*TASK TO CARRY OUT*
Scan the entries below. Report each line where the string "this" occurs.

*Records excerpted from a collection*
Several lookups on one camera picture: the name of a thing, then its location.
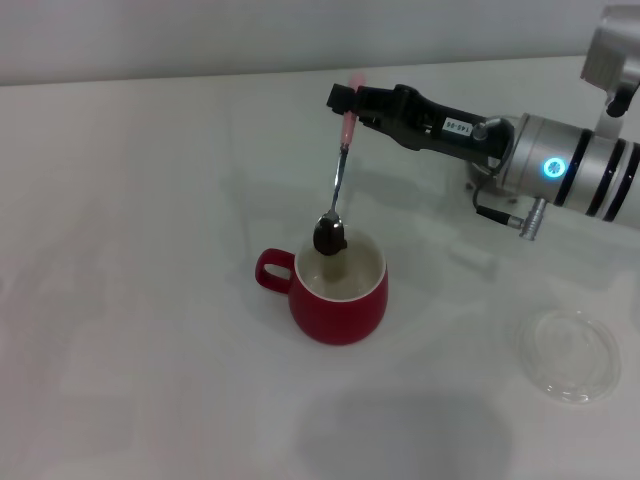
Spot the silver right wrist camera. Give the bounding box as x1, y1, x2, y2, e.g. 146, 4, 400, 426
578, 4, 640, 137

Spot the small clear glass dish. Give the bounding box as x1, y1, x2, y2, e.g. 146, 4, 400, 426
513, 306, 624, 406

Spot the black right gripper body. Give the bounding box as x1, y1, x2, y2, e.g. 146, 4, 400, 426
394, 83, 517, 175

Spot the small coffee bean heap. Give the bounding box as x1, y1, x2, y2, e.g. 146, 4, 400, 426
312, 214, 350, 258

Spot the red ceramic mug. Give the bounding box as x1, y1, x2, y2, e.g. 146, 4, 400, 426
254, 233, 390, 347

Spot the pink handled metal spoon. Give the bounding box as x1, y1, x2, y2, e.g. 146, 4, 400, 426
312, 73, 369, 257

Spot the black cable with silver plug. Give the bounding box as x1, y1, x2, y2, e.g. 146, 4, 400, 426
471, 164, 548, 242

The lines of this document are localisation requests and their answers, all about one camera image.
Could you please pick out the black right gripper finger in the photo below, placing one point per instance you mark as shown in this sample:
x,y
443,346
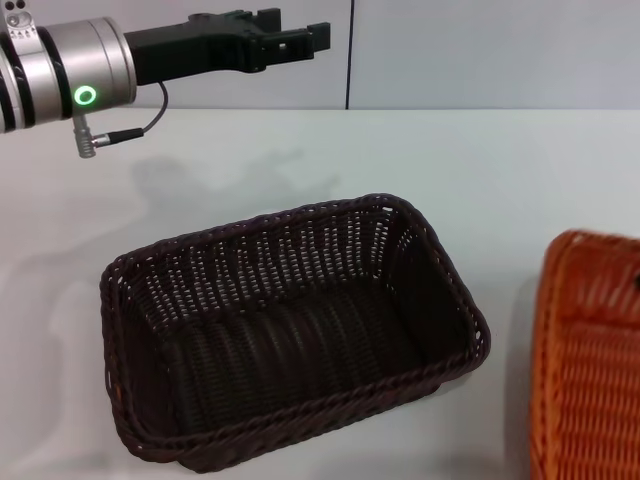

*REPLY*
The lines of this document are localisation requests and their answers, all about one camera image.
Could you please pick out the black right gripper finger in the photo below, placing one point per instance you mark as shown in this sample:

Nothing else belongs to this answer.